__EXERCISE GOAL__
In the entries below, find the line with "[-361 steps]" and print exactly every line from there up to and including the line with "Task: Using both", with no other lines.

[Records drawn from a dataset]
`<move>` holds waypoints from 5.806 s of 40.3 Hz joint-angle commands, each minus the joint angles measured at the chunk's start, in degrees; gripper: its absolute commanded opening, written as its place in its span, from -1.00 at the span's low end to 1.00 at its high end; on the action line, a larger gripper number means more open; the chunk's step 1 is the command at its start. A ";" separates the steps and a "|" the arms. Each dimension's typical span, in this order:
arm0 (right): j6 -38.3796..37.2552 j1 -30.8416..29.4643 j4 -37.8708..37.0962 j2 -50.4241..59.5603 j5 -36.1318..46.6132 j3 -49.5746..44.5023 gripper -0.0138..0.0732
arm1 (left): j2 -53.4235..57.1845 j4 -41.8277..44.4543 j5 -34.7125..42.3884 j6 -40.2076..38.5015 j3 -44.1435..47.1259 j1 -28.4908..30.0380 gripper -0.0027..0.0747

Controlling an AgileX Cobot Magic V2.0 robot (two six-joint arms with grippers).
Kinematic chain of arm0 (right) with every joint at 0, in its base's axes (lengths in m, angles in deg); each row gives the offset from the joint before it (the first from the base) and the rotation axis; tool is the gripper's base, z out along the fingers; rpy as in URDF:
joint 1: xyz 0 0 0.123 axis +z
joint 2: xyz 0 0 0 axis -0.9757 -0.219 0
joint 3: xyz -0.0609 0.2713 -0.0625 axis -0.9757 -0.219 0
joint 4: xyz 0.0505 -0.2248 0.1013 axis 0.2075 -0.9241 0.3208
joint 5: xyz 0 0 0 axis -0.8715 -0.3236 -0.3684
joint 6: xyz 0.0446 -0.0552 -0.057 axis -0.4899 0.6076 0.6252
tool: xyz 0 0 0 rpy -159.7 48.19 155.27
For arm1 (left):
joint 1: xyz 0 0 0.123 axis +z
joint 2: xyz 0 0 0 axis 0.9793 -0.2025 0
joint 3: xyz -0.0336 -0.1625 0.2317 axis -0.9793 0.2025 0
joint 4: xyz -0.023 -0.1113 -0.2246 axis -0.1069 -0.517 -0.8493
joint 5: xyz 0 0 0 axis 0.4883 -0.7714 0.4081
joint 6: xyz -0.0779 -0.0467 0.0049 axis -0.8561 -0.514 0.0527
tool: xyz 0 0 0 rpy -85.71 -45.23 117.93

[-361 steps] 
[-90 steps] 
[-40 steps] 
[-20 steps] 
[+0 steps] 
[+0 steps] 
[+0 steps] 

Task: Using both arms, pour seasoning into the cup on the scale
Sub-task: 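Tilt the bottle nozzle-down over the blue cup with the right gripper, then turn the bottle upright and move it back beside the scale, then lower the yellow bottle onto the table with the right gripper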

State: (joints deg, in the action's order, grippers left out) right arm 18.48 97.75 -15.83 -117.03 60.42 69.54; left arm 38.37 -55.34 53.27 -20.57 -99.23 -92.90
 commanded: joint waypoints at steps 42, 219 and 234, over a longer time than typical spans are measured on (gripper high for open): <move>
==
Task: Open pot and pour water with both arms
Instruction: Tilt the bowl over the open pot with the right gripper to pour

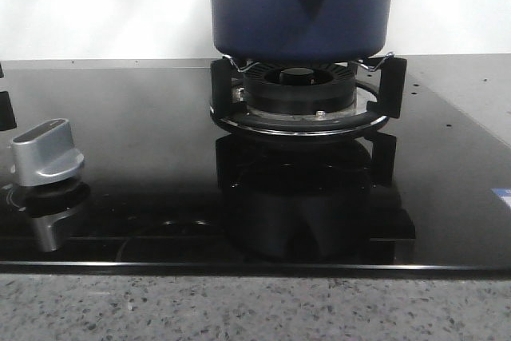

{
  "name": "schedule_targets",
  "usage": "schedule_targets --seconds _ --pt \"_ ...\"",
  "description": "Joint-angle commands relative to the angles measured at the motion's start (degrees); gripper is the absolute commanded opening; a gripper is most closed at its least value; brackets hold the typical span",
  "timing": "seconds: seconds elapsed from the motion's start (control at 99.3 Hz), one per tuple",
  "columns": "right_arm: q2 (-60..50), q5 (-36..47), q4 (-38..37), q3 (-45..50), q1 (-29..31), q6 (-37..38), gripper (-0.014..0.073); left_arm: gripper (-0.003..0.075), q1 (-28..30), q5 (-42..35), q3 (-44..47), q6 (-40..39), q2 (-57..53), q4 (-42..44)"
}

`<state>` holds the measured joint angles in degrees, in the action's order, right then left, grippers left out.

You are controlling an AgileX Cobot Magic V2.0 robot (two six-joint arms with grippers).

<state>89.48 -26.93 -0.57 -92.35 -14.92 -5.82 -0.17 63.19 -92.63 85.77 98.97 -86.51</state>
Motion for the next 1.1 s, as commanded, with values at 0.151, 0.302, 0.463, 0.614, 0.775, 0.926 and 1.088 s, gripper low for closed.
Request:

__WRITTEN SOLUTION__
[-361 steps] 
[-90 steps] 
[-40 steps] 
[-20 steps] 
[+0 steps] 
[+0 steps] 
[+0 steps] 

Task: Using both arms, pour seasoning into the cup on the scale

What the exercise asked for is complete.